Set down exactly the lines below, starting at the one that contains "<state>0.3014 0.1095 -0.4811" and ending at the one that contains "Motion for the", with both of those lines included and nothing else.
*** Opening of GIVEN MATERIAL ***
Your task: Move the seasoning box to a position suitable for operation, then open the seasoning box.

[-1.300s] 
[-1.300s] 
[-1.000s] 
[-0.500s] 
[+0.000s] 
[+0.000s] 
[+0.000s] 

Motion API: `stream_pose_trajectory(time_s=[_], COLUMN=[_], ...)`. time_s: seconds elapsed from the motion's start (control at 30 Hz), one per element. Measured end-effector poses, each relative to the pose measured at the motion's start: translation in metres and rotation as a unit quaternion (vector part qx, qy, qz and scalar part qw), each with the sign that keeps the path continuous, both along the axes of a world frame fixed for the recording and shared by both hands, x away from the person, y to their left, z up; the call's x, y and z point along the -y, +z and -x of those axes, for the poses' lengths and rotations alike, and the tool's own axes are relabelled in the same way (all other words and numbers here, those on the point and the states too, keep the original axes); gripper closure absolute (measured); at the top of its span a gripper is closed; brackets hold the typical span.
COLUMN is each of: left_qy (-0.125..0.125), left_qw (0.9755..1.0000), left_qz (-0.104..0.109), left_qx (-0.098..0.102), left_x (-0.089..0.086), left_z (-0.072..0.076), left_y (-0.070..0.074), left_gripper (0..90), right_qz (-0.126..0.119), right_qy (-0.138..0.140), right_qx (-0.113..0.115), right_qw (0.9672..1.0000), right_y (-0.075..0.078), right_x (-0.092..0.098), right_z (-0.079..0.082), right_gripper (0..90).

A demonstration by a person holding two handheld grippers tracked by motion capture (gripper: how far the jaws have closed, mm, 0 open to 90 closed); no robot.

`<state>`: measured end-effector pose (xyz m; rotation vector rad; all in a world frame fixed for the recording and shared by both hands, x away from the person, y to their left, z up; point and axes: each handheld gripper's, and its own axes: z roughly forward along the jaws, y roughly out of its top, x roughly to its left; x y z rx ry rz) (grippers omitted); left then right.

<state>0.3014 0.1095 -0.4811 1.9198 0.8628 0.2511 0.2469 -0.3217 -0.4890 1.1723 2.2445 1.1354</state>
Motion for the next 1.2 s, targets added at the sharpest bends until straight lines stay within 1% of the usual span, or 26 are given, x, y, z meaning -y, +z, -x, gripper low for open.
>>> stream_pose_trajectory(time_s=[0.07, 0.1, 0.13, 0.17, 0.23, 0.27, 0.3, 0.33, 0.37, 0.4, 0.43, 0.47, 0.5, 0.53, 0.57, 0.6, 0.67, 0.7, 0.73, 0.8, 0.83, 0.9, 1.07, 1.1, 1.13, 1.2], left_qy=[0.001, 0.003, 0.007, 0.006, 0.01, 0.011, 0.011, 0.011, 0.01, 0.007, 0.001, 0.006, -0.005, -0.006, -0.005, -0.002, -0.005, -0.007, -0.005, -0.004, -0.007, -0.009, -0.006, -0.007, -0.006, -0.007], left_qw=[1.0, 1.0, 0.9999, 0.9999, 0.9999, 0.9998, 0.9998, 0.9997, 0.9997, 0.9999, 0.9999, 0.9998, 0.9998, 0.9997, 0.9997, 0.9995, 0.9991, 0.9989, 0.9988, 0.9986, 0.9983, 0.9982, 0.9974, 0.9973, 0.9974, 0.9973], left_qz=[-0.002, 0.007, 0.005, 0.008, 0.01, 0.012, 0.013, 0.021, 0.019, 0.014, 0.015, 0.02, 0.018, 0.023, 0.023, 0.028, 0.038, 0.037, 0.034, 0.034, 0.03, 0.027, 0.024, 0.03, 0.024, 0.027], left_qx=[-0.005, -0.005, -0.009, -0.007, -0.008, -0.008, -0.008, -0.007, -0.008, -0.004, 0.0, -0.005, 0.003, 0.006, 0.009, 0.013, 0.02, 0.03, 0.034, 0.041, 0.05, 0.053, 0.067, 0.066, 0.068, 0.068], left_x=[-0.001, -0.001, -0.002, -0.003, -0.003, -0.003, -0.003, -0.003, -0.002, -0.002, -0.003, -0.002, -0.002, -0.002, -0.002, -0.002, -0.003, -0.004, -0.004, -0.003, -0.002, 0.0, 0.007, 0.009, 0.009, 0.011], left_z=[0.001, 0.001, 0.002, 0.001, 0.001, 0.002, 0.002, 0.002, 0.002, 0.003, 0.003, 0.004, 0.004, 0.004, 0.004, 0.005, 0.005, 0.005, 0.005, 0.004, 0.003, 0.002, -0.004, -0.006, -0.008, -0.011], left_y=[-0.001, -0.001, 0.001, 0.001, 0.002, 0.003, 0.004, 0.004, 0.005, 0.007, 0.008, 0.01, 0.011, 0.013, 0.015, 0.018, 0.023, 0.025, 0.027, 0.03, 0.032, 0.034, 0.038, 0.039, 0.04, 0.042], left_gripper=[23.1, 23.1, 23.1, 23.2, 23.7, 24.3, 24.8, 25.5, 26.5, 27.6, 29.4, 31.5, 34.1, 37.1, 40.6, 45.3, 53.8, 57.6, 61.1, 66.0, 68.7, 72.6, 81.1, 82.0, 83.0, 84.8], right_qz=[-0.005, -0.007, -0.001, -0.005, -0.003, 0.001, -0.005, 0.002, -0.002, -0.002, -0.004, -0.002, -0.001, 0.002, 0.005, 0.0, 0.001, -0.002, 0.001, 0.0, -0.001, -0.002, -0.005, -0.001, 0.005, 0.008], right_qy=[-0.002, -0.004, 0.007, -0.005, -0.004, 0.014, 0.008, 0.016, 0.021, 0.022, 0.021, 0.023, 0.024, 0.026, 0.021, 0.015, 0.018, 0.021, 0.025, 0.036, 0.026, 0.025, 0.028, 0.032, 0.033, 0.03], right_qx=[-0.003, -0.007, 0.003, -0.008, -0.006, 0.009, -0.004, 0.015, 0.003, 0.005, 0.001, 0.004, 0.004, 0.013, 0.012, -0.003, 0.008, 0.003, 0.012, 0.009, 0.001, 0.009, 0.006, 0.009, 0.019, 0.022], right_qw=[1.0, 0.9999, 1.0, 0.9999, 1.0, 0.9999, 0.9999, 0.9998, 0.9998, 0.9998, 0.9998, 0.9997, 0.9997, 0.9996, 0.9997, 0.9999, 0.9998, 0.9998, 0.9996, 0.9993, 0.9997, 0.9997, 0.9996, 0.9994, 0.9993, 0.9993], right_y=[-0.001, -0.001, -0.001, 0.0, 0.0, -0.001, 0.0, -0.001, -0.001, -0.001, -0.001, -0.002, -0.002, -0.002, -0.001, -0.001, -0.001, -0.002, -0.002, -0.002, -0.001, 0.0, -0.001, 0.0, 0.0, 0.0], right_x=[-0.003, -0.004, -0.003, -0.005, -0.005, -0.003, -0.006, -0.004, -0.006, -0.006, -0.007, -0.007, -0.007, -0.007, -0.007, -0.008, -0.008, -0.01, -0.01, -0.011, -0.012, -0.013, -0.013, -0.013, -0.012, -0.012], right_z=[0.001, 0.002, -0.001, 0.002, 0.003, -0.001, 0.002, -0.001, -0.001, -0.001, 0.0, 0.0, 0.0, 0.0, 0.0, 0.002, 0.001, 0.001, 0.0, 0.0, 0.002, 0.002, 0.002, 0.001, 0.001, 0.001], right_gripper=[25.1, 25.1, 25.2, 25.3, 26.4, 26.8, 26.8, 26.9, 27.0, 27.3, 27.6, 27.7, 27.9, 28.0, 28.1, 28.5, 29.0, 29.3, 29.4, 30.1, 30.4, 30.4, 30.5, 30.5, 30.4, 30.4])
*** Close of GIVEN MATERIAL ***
--- TASK SOLUTION ---
<state>0.3014 0.1095 -0.4811 1.9198 0.8628 0.2511 0.2469 -0.3217 -0.4890 1.1723 2.2445 1.1354</state>
Motion for the next 1.2 s, targets added at the sharpest bends until straight lines stay within 1% of the usual span, or 26 are given, x, y, z meaning -y, +z, -x, gripper low for open.

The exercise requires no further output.